Regarding presentation in profit or loss, attention is drawn to guidance under the previous issue relating to subsequent accounting treatment of a PLI incentive considered as an asset related grant. Considering similar arguments, one may take a view that the amount can be presented under the head ‘Other operating revenue/ Other income’.

Accounting in the quarterly financial results

Ind AS 34 Interim Financial Reporting provides as below:

“37. Revenues that are received seasonally, cyclically, or occasionally within a financial year shall not be anticipated or deferred as of an interim date if anticipation or deferral would not be appropriate at the end of the entity’s financial year.

38. Examples include dividend revenue, royalties, and government grants.
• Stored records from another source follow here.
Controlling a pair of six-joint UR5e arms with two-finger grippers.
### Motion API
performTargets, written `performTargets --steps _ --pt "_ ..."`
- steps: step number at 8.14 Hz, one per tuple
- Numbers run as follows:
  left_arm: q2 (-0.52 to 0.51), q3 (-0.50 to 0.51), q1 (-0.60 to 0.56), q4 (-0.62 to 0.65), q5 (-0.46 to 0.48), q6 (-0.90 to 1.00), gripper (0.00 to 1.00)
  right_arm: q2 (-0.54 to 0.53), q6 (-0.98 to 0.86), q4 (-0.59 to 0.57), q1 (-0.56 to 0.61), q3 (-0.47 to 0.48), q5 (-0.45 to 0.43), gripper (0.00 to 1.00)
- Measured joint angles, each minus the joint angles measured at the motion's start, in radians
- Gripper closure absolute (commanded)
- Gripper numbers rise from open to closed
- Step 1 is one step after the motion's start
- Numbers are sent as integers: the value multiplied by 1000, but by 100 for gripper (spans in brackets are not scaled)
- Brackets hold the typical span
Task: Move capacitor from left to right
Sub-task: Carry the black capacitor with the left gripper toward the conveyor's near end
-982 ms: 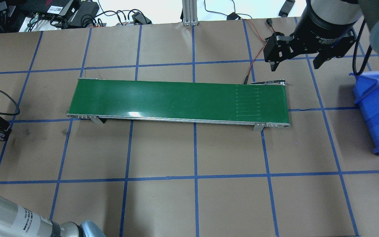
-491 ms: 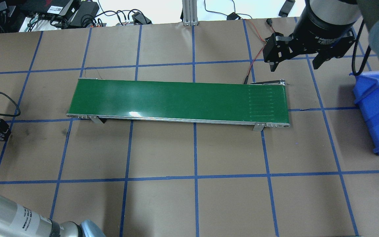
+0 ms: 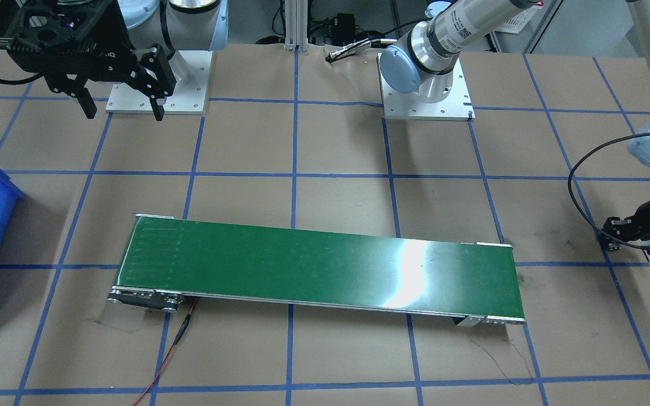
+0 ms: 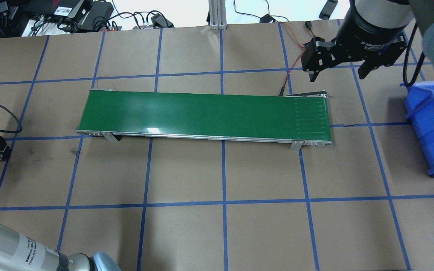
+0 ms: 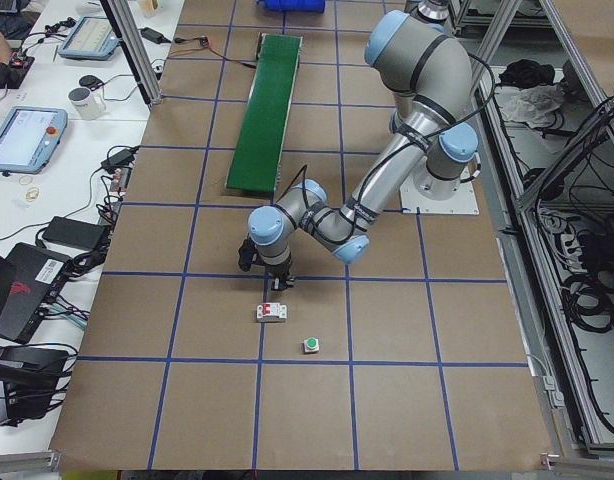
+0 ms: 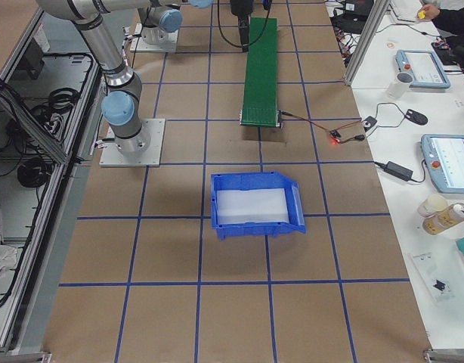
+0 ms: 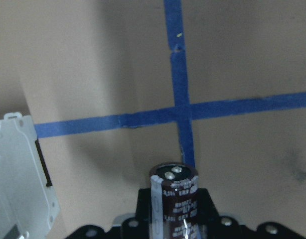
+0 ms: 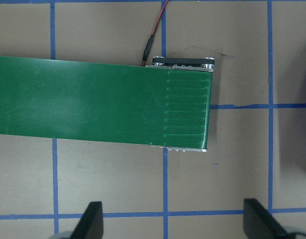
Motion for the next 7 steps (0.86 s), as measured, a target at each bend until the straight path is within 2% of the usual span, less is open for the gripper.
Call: performTargets --steps 2,4,5,7 --pt "21 1 0 -16 -5 11 100 1 -1 0 0 0 0 0" --pt "119 10 -13 -159 -6 -13 100 0 -1 0 0 0 0 0" --pt "179 11 -43 -225 -6 -74 100 0 -1 0 0 0 0 0" --pt "272 15 -191 -309 -3 -261 100 0 -1 0 0 0 0 0"
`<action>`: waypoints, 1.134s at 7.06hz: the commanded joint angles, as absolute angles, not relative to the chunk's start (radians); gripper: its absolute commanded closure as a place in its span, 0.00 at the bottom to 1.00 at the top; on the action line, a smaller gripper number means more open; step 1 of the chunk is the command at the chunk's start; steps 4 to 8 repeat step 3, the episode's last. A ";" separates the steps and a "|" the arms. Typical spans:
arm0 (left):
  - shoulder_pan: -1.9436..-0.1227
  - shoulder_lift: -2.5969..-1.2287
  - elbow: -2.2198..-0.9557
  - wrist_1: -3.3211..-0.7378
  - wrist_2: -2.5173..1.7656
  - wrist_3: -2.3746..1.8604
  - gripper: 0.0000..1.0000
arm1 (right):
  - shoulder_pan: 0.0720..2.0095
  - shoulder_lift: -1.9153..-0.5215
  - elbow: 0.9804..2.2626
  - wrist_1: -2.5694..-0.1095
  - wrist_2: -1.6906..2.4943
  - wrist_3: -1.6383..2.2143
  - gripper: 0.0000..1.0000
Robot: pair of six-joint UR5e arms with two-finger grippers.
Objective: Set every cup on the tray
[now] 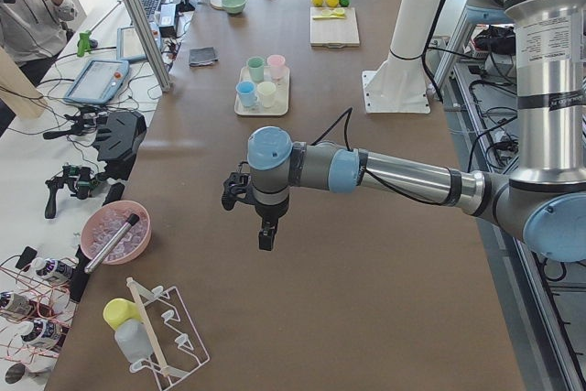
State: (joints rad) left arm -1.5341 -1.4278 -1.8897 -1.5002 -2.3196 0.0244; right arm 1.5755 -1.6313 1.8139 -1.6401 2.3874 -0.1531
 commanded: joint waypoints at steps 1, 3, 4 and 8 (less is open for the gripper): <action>-1.613 -1.401 -1.905 -1.500 -2.325 0.028 0.02 | 1.575 -1.635 1.815 -1.641 2.416 -0.153 0.00; -1.629 -1.378 -1.959 -1.497 -2.327 0.028 0.02 | 1.577 -1.637 1.813 -1.640 2.442 -0.146 0.00; -1.629 -1.378 -1.959 -1.497 -2.327 0.028 0.02 | 1.577 -1.637 1.813 -1.640 2.442 -0.146 0.00; -1.629 -1.378 -1.959 -1.497 -2.327 0.028 0.02 | 1.577 -1.637 1.813 -1.640 2.442 -0.146 0.00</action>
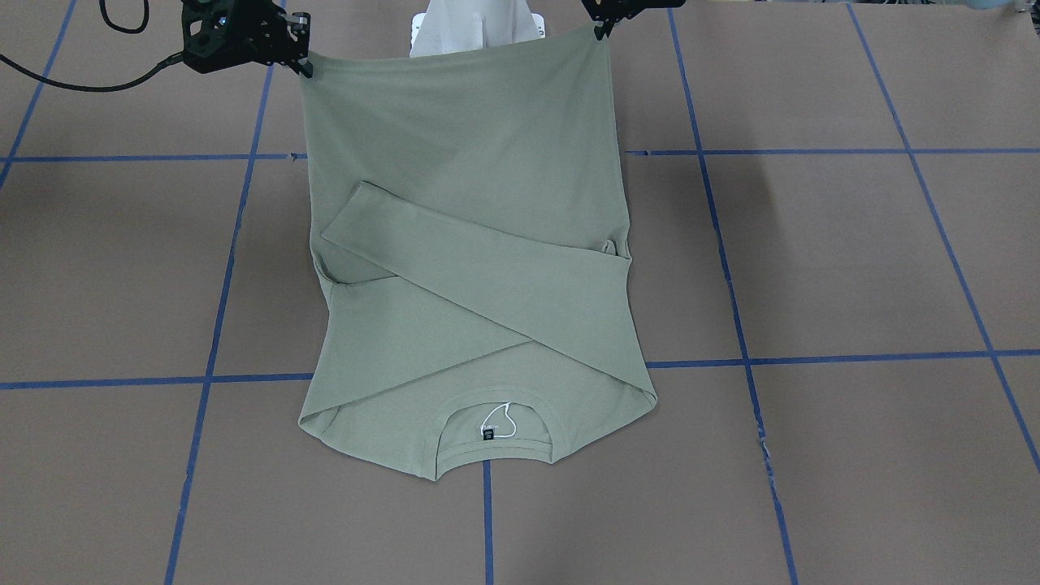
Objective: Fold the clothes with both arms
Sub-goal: 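Lift both hem corners and carry them over the shirt toward the collar, then lower the hem onto the collar edge and open both grippers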
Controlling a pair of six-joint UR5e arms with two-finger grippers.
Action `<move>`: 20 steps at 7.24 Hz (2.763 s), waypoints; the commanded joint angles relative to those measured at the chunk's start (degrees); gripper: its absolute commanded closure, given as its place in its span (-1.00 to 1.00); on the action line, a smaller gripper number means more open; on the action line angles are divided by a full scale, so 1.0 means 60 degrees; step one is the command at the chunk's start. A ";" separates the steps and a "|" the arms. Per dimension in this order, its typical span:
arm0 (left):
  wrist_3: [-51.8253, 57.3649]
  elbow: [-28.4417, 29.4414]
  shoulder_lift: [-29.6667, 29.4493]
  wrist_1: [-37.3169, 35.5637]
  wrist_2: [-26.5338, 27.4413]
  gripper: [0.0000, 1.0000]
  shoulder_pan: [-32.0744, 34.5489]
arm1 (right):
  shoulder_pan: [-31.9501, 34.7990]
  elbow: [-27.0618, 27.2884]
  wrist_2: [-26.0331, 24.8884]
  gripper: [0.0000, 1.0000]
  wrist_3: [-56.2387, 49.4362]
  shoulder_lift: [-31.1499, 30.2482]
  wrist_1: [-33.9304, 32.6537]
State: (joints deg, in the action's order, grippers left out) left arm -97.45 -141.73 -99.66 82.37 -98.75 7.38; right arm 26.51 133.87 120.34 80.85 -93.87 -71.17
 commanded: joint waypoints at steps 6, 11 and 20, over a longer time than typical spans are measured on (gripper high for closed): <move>0.3072 0.2889 -0.2049 0.0070 -0.0959 1.00 0.4845 | 0.3153 -0.3996 -0.0090 1.00 -0.0289 0.4055 0.0084; 0.3688 0.5862 -0.2784 0.2202 -0.0915 1.00 0.6137 | 0.3887 -0.7494 -0.0717 1.00 -0.0701 0.6455 0.0084; 0.3542 0.9645 -0.3661 0.5725 -0.0725 1.00 0.6284 | 0.4166 -0.9801 -0.0940 1.00 -0.0687 0.7149 0.1227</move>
State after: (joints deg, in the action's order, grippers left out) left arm -76.00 -84.96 -120.27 116.44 -103.14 45.07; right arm 51.44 75.10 114.70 76.73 -50.98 -63.77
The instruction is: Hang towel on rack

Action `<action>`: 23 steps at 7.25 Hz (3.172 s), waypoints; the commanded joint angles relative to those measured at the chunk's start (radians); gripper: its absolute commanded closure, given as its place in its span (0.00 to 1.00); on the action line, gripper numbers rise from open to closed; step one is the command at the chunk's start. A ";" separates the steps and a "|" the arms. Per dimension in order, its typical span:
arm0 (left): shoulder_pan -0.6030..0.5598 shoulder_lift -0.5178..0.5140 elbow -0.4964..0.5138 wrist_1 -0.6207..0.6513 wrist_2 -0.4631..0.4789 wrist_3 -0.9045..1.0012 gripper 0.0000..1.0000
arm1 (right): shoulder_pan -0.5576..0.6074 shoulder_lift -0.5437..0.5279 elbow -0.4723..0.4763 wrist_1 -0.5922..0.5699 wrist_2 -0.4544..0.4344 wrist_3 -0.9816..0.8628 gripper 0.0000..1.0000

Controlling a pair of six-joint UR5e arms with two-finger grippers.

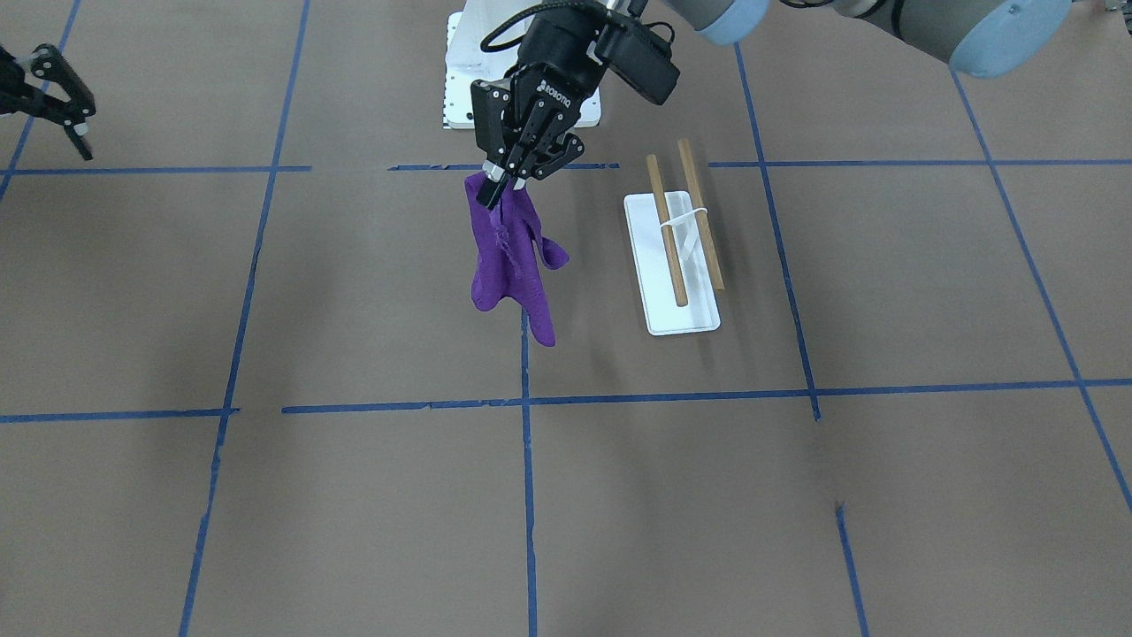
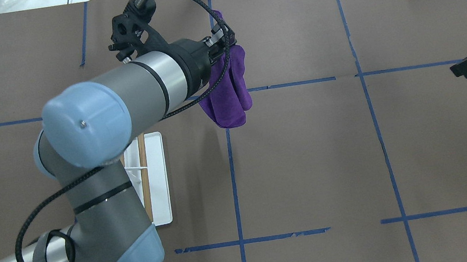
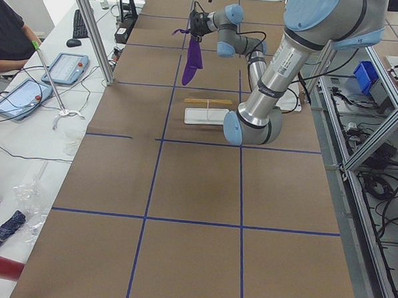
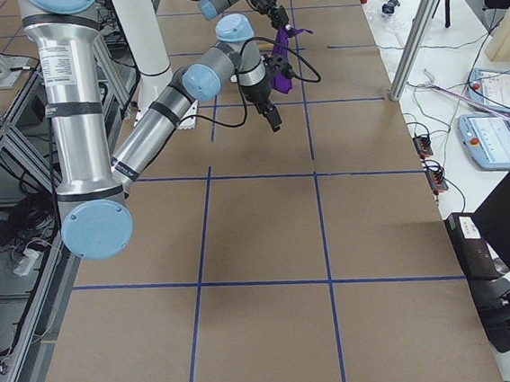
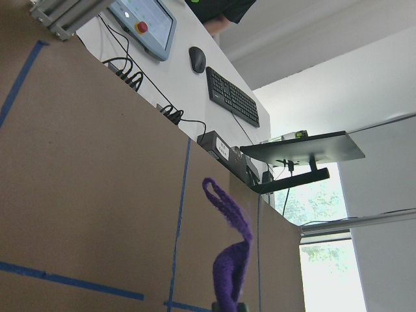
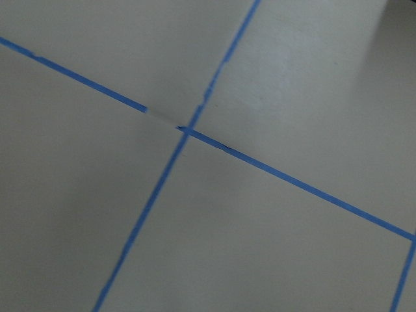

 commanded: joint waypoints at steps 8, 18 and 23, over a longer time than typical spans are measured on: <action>0.033 0.624 -0.250 0.236 0.292 0.020 1.00 | 0.223 0.036 -0.327 -0.018 0.181 -0.170 0.00; 0.017 0.651 -0.247 0.230 -0.006 0.371 0.00 | 0.197 0.039 -0.399 -0.017 0.132 -0.179 0.00; -0.537 0.628 -0.144 0.244 -0.688 1.044 0.00 | 0.200 0.028 -0.412 -0.017 0.145 -0.170 0.00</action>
Additionally, some entities consistently earn more revenues in certain interim periods of a financial year than in other interim periods, for example, seasonal revenues of retailers. Such revenues are recognized when they occur.”

Based on the above, at each reporting date including at the end of each quarter, an entity will need to assess and exercise judgement whether grant conditions are expected to be met. If the assessment indicates that there is a reasonable assurance that the condition will be met and the company will become eligible for the grant, recognition will be made on the same basis as that used for year-end financial statements in the quarterly results as well.